The report is based on an industrial relations roundtable discussion that preceded the two recent high-profile strikes at OC Transpo in Ottawa and York University in Toronto-both of which seriously affected their respective communities.
“These two lengthy work stoppages raise concerns about the relevance and effectiveness of the industrial relations system today and its ability to fully take account of all stakeholders’ concerns,” says Prem Benimadhu, vice-president, governance and human resource management. “While most negotiations this year will likely be concluded without work stoppages, the existing adversarial industrial relations system does not meet multiple stakeholders’ concerns.”
For the first time in several decades, both labour and management are entering the bargaining period in a weakened state. Neither side will have an upper hand. Corporations are feeling the adverse effects of the financial crisis and labour has little bargaining clout in such an environment. Unions, therefore, are focusing on sustaining membership.

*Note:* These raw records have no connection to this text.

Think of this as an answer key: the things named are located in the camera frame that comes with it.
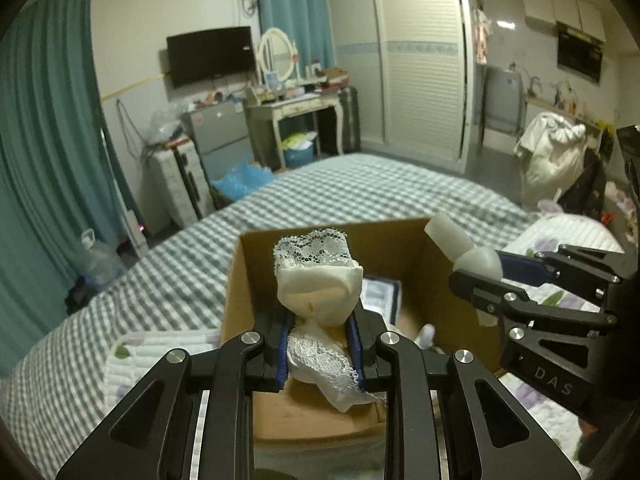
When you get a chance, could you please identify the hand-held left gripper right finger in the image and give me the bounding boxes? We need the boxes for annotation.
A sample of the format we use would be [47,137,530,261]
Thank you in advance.
[346,310,592,480]

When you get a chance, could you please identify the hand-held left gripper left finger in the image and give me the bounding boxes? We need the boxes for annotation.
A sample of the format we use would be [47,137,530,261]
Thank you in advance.
[55,310,296,480]

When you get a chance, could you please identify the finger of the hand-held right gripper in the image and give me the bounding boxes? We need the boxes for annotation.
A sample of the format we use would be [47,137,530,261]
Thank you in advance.
[497,244,626,307]
[448,269,618,418]

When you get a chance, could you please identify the white plastic bottle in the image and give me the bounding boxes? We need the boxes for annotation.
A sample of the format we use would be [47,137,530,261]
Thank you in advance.
[424,211,502,327]

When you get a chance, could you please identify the white lace-trimmed sock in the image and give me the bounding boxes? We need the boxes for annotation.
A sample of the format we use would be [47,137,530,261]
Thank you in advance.
[274,229,387,413]

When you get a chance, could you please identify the brown cardboard box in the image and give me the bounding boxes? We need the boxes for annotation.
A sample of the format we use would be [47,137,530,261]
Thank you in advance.
[220,216,507,443]

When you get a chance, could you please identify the small white sock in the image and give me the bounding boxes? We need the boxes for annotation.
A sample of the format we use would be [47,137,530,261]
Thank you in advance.
[414,323,442,352]

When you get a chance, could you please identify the black clothes pile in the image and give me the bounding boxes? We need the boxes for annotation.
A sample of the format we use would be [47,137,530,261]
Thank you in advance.
[557,146,609,217]

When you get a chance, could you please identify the white clothes pile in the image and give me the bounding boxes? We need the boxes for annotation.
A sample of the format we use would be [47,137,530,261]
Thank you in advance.
[514,111,587,207]

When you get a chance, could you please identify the white floral quilt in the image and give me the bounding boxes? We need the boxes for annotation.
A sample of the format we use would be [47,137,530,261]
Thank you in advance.
[102,212,626,480]

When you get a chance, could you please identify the grey checked bed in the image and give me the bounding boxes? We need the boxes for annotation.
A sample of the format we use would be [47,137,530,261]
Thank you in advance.
[0,152,553,480]

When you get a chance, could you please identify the grey washing machine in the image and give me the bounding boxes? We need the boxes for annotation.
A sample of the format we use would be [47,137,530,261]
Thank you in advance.
[483,66,526,135]

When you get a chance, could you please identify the blue plastic bag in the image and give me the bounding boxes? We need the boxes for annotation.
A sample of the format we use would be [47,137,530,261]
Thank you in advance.
[210,156,277,204]

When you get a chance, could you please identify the white power strip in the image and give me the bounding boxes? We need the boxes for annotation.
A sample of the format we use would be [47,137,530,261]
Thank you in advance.
[127,209,151,252]

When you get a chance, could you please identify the blue waste bin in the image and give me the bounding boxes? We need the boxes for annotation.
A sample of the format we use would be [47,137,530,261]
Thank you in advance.
[282,132,319,170]

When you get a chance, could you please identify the white suitcase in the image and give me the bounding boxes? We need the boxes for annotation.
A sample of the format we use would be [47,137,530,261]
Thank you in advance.
[150,138,217,229]

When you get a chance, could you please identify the large clear water bottle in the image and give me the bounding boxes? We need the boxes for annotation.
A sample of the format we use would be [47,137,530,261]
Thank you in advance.
[74,228,127,292]

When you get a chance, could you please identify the black suitcase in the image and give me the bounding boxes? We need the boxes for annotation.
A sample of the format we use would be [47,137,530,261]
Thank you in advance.
[337,86,361,154]

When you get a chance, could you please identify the black range hood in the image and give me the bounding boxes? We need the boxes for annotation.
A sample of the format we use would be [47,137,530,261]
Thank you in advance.
[556,21,606,85]

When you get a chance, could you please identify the white sliding-door wardrobe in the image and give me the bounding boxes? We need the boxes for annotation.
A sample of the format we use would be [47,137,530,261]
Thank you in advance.
[322,0,476,162]

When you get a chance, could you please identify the hanging pink cloth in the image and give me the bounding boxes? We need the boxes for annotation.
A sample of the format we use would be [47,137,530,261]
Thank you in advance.
[472,7,494,66]

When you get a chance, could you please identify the small grey fridge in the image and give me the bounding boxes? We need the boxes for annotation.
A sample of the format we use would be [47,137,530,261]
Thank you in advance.
[181,100,257,182]

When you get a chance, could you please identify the white dressing table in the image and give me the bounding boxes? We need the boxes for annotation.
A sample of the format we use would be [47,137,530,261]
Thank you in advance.
[245,91,349,172]

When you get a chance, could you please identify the stack of books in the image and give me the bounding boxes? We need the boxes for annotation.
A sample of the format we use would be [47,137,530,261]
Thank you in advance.
[319,67,350,93]

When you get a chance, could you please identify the clear plastic bag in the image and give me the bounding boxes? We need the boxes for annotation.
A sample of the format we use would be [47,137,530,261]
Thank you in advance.
[148,107,187,147]

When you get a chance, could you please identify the white oval mirror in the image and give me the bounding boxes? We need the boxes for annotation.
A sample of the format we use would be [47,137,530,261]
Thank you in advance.
[257,28,301,86]

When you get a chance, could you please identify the wide teal curtain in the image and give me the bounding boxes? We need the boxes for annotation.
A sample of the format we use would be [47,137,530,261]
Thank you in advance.
[0,0,151,378]

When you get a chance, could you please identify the white wall cabinets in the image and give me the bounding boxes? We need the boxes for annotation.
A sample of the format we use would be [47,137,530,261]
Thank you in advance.
[519,0,607,44]

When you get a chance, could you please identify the black wall television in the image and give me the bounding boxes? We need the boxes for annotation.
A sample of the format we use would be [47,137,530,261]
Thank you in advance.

A new Conference Board survey indicates that increases in the public sector are now projected to be 2.6 per cent, down from the previous forecast of 3.5 per cent. In the private sector, settlements are expected to hover around 2.9 per cent – which is also down from previous forecasts – as management focuses on controlling labour costs. Wage concessions on the part of unions may be part of negotiations this year in some sectors. With large numbers of workers nearing retirement age, pensions are also a key issue for both unions and management.